The second is speeding things up. Bersin comments:
We had an example where we were trying to figure out the impact of overtime on profitability. That might be a three month project for an analyst. Well, with AI, it might be three hours or it might be three minutes. So now, we can make decisions faster and operate in a more dynamic way. Companies will pay for that, both in the labor and the time it took. Also when things take a long time, you quite often don't do them at all. You just don't do the analysis. You're just flying blind.
The third ROI comes from rationalizing applications. Bersin says:
The average large company has around 94 employee-facing systems. Everything from the time scheduling system, the badge reader, the payroll system, the system that computes taxes, the recruiting tools or training tools on and on. AI agents can automate a lot of these stacks of tools, and if companies have an agent that can directly automate some of these processes, they can eliminate some of these systems.
Bersin believes in a couple of years there's going to be a new stack of tools with AI systems sitting on top. He comments:
The vendors selling you software today are probably not going to sell you software then. They're probably going to sell you services. A lot of the things that people are spending a lot of money on in their tech stack are going to be decomposed into services.
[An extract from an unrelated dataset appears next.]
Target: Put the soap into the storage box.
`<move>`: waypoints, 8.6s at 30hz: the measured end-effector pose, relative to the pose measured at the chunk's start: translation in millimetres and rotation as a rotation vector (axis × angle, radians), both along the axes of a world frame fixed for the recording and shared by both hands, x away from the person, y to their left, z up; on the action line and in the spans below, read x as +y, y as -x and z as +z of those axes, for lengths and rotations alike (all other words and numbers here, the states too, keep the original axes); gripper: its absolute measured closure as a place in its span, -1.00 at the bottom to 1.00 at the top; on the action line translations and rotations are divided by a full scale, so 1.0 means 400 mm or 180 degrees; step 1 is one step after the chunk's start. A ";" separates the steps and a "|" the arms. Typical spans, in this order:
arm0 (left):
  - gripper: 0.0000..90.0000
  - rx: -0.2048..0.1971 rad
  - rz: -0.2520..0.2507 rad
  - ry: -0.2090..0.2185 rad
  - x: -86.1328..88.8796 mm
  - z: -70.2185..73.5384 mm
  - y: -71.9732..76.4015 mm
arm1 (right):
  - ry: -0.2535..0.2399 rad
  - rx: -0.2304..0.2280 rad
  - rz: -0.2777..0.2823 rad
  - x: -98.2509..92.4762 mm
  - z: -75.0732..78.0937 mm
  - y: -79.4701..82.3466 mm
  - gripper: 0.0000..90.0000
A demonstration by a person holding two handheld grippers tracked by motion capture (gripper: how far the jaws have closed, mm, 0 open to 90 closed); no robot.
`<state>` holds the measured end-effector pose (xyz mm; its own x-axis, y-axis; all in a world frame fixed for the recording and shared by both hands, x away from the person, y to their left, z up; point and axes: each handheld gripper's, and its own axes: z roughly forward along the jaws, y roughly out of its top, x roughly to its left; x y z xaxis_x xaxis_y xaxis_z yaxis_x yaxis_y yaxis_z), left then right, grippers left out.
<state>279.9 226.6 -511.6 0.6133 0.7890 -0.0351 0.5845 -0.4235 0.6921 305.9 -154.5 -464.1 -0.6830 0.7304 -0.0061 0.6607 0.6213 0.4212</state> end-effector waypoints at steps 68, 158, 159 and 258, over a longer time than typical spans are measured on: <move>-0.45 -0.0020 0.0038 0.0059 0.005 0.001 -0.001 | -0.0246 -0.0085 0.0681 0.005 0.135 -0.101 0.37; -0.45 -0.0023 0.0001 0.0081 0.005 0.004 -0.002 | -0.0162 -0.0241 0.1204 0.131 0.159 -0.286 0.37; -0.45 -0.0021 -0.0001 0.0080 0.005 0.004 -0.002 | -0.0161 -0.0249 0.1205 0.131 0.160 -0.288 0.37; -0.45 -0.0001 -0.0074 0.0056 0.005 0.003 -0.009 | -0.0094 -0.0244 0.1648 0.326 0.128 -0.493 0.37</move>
For HR professionals trying to choose the right vendors when AI is evolving so fast, Bersin has compiled a list of what he calls The HR Technology Trailblazers. It includes vendors which he thinks are the most emblematic of what is happening in the market. He says:
A lot of vendors reach out to us to tell us what they're doing, and we try to talk to most of them, and we always want to talk to customers. We don't put anybody in that list if we haven't talked to their customers. Then from the kinds of inquiries we get from HR departments, we can get a sense of what they're buying and what they're thinking about buying.
Bersin is offering HR decision makers a bit of clarity in what is a rapidly moving and complex HR tech landscape. The partnership to hook Galileo up with Workday, along with the personal editions of Galileo and HR Career Navigator, should help HR professionals see more clearly.